Managing all that data includes ongoing measurement and monitoring. It enables an organization’s QI team to identify and implement opportunities for improvements to its current care delivery systems and monitor progress as changes are applied. Managing data also helps a QI team understand how outcomes are achieved, such as improved patient satisfaction with care, staff satisfaction with working in the organization, or an organization’s costs and revenues associated with patient care.

 “Without big data, you are blind and deaf like a deer wandering into the middle of a freeway.” – Geoffrey Moore, American organizational theorist, management consultant and author

As the collected data is interpreted, it becomes a reliable and insightful gauge for altering approaches, changing operations, or finding another way to do something that has proved – through data – to have less than desirable results.

When data, efficiency, and performance come together

With data, organizations now can get a bird’s eye view of their processes, from how many unnecessary lab tests are ordered to which patients have not had their annual screenings. Acting on this information through QI can affect efficiency, cost, and ultimately, value provided to the patient. At the Heart Hospital, Hamad Medical Corporation (HMC), in Doha, Qatar, two physicians identified an area that needed improvement and found a way to change it with multidisciplinary, multi-level involvement.

Poonam Gupta, MBBS, MPH, CPHQ, CMQ, a physician and head of Quality Improvement, who works with Dr. Salah Arafa, a senior consultant interventional cardiologist, says teams throughout the hospital have seen an increase in communication, cooperation, and system thinking since value and quality improvement were made a priority in 2018. “We saw great results in one of our labs where we reduced waste by decreasing the amount of rejected blood samples sent for analysis,” she says. “Using the value management system-wide lens, our frontline staffs were empowered to view and address the issue from a whole-system perspective.” Instead of teaching themselves to work around the problem and allowing the waste to grow, or having several teams tackle the issue separately, those involved banded together to effectively resolve the problem without creating unnecessary conflict with the lab.(2)

“There are many experts on how things have been done up to now. If you think something could use a little improvement, you are the expert.” – Robert Brault, author

 Physicians are integral to success

Once the data resources are in place and insights are found, the QI torch is handed to the clinicians to follow through on what they learn. It’s up to them to work with people “upstream,” before they become patients, encouraging adaptation of healthy behaviors and regular doctor visits.

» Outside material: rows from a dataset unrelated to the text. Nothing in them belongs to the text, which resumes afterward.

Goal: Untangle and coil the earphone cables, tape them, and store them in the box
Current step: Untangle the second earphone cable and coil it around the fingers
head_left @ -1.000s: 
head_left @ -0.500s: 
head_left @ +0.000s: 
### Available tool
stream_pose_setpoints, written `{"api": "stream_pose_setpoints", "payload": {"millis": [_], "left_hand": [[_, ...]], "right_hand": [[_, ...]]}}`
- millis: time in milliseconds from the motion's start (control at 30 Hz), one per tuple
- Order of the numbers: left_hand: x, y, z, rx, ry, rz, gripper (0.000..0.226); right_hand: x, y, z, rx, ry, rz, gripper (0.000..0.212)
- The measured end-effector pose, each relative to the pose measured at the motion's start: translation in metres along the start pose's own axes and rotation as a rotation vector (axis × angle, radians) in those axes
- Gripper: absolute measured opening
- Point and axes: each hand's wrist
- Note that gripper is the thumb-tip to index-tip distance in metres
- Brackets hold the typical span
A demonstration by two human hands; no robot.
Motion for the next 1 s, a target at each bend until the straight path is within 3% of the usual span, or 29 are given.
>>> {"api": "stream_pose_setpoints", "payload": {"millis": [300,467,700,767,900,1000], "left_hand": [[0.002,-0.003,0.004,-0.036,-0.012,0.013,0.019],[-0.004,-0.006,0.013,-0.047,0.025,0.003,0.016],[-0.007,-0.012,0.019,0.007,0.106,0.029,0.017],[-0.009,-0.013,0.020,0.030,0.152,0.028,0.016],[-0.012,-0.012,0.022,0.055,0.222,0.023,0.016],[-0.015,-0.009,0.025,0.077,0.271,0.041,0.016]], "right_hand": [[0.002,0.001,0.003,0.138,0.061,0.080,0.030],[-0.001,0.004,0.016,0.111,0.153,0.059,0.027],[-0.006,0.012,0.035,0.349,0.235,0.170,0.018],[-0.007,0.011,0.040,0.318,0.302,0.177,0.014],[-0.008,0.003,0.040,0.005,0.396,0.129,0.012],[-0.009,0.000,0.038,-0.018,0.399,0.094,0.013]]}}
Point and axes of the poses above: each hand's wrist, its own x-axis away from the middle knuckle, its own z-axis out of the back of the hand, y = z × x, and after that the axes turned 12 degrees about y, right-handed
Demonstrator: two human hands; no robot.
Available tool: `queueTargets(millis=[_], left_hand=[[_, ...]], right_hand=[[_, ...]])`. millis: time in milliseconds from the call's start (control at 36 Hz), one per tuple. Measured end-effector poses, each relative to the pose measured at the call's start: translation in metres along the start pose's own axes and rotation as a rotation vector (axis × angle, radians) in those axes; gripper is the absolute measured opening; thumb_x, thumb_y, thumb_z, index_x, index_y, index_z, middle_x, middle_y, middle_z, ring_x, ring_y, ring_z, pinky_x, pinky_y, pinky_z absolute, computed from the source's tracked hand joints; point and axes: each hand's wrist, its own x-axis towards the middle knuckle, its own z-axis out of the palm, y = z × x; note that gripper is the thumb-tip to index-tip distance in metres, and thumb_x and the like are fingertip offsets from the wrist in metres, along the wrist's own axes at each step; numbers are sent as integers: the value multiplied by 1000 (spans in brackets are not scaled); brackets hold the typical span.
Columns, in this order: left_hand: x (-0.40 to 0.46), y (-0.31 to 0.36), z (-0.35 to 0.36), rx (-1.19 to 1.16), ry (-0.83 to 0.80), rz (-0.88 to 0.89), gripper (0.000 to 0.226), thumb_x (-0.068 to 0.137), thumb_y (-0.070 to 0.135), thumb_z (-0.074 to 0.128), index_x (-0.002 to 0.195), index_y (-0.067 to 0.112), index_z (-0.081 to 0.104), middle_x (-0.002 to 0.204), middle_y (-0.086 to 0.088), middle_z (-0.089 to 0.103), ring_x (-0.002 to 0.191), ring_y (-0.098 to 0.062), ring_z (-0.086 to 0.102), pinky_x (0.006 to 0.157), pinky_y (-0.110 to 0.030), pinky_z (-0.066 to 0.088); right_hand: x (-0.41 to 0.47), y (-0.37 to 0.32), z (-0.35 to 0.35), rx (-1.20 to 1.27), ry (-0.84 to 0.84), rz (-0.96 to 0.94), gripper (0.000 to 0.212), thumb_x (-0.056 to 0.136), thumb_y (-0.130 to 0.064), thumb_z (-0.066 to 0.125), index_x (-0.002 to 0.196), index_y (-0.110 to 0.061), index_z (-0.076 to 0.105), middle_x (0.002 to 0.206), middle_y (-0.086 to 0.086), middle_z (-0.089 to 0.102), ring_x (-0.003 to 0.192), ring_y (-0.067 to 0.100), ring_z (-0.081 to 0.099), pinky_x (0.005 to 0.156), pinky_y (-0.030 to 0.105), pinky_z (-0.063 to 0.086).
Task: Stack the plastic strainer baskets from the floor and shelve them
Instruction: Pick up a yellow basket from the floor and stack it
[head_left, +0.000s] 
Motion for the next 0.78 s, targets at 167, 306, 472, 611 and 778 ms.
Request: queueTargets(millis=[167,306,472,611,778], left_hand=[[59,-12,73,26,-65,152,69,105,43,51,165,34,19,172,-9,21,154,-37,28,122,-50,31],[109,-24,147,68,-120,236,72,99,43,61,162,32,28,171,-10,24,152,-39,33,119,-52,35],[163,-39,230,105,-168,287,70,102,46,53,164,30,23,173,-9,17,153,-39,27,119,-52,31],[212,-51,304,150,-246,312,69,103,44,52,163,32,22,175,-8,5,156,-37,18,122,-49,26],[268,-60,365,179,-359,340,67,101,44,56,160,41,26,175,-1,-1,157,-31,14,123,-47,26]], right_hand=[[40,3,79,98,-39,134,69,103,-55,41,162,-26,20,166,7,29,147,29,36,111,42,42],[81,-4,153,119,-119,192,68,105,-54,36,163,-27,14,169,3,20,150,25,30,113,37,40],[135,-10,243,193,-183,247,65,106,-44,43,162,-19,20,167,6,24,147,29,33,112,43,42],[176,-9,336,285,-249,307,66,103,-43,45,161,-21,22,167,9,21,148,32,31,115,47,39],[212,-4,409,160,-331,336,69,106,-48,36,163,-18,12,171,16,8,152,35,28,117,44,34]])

When illness or injuries occur, the entire system works with patients “downstream” to help them recover as effectively as possible and avoid readmissions to the hospital.

It’s data, efficiency, and performance that constitute effective QI work. Each time these elements come together in a well-thought-out QI effort, it’s another beginning of fundamental change in a health care system that is over-burdened with inefficiencies. As more organizations take on QI as a priority, the better chance we have of making health care more satisfying and affordable.